Jede Menge Tothölzer am Ufer, Rotmilane, die in der Entfernung am Himmel kreisen, Schwäne, Enten und andere Wasservögel, die durchs Wasser schwimmen: Das alles bietet die Donau mit der Flusslandschaft Donauwiesen zwischen Riedlingen und Rechtenstein für naturbewusste Wassersportler. Derzeit darf die Strecke zwar lediglich mit einem fachkundigen Leiter befahren werden und muss beim Landratsamt Biberach angemeldet werden, doch zwischen 1. Juli und 29. Februar ist der Bereich für private Nutzer zwischen 9 und 20 Uhr alleine und ohne eigens eingeholte Erlaubnis befahrbar. Allerdings müssen sich Wassersportler auch dann an Auflagen halten und dürfen nur an freigegebenen Anlegestellen einsteigen, müssen sich unterwegs in der Mitte des Flusses halten und dürfen weder Ufer noch Inseln betreten.

Zu Fuß vom Bahnhof

Wer kein aufblasbares Stand-Up-Paddling-Board zuhause liegen hat, kann sich bei Anbietern in der Region solche leihen.
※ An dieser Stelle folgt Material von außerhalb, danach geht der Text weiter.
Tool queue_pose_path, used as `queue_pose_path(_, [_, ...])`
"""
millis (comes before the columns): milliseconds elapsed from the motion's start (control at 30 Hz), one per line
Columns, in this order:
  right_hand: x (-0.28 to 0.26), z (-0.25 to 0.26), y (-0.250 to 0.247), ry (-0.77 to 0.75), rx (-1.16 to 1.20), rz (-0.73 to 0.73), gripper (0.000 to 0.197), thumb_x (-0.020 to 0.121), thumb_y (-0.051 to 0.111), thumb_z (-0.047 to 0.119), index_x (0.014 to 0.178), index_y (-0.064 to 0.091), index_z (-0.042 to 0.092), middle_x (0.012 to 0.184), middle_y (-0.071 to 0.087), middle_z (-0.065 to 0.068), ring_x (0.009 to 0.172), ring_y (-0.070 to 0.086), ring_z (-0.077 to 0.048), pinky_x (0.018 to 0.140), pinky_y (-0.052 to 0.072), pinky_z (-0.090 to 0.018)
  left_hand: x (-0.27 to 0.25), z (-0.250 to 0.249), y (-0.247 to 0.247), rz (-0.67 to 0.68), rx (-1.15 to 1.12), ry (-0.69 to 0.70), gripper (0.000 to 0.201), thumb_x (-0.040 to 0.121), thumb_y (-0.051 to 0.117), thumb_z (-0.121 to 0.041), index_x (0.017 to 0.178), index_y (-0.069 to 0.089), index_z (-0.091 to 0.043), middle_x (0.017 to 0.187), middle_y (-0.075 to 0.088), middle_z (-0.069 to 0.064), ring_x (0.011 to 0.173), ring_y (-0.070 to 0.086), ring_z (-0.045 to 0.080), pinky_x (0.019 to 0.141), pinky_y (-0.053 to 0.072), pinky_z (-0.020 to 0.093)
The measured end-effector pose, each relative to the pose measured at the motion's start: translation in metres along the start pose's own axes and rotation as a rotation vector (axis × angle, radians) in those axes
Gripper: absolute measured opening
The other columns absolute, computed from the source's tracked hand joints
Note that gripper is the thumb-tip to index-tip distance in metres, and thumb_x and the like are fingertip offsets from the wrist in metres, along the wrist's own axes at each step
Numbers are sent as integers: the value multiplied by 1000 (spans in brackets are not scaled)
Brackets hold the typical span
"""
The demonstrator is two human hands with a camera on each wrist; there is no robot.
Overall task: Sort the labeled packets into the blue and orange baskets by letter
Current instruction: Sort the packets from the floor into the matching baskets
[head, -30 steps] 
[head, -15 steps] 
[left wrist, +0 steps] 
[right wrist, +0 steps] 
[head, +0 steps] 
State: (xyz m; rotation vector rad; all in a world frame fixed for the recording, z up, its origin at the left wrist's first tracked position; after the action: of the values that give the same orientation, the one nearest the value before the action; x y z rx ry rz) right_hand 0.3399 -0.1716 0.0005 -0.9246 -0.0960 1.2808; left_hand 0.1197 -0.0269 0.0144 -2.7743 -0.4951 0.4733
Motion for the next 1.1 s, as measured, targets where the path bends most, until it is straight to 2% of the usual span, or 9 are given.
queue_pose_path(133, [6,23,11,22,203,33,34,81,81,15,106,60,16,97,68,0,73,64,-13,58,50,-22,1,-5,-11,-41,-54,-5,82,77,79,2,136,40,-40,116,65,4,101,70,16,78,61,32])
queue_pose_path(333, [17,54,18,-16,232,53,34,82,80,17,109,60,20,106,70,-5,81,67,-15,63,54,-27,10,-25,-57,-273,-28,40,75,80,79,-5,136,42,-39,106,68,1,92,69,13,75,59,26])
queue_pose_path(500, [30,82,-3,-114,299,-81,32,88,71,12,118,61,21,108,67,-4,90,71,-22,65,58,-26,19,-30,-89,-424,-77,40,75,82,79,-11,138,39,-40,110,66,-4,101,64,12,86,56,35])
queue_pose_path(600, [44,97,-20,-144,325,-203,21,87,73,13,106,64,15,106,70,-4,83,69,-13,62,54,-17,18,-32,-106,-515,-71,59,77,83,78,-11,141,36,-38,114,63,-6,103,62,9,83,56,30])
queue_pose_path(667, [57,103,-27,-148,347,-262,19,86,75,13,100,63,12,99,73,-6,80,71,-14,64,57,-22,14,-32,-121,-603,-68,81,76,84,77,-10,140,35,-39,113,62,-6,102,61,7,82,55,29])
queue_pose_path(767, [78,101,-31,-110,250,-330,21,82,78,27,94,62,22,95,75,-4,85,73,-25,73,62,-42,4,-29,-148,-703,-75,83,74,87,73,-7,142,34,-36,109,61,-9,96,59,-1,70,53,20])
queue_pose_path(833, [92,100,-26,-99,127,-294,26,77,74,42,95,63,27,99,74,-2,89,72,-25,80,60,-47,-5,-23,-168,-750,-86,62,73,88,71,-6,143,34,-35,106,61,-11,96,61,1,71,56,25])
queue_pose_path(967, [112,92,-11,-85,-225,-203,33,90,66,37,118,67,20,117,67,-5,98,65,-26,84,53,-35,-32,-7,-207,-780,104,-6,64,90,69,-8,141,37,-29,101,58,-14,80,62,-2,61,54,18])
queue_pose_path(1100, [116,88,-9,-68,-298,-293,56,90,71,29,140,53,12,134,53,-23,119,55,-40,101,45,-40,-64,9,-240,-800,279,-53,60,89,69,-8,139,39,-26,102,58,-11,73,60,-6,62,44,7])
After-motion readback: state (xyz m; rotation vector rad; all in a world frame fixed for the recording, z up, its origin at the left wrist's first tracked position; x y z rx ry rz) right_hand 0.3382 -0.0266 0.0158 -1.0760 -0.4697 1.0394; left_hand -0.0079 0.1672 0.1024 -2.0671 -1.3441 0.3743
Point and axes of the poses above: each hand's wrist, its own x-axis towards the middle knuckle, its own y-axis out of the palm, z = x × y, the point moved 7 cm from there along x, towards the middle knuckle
Die freigegebene Einstiegsstelle in Riedlingen an der Schlachthausstraße in die Donau ist vom Bahnhof aus zu Fuß selbst mit Board auf dem Rücken gut erreichbar. Wer von dort startet, paddelt bald durch die Flusslandschaft Donauwiesen, die sich – vorbei an kleinen Orten – bis ins schöne Rechtenstein schlängelt. Wer gemütlich paddelt und sich ab und an auch mal treiben lässt, dürfte zwischen drei und fünf Stunden unterwegs sein. Weil es mit Schatten mitten auf dem Fluss schlecht aussieht und unterwegs nur wenige Ausstiegsstellen bereitstehen, sollte Sonnenschutz – als Creme oder als Spray und in Form einer Mütze – nicht fehlen. Von Rechtenstein fahren übrigens Züge ab nach Riedlingen, wenn auch unregelmäßig. Mit Planung ist der Rück­weg somit entspannt mit der Bahn möglich.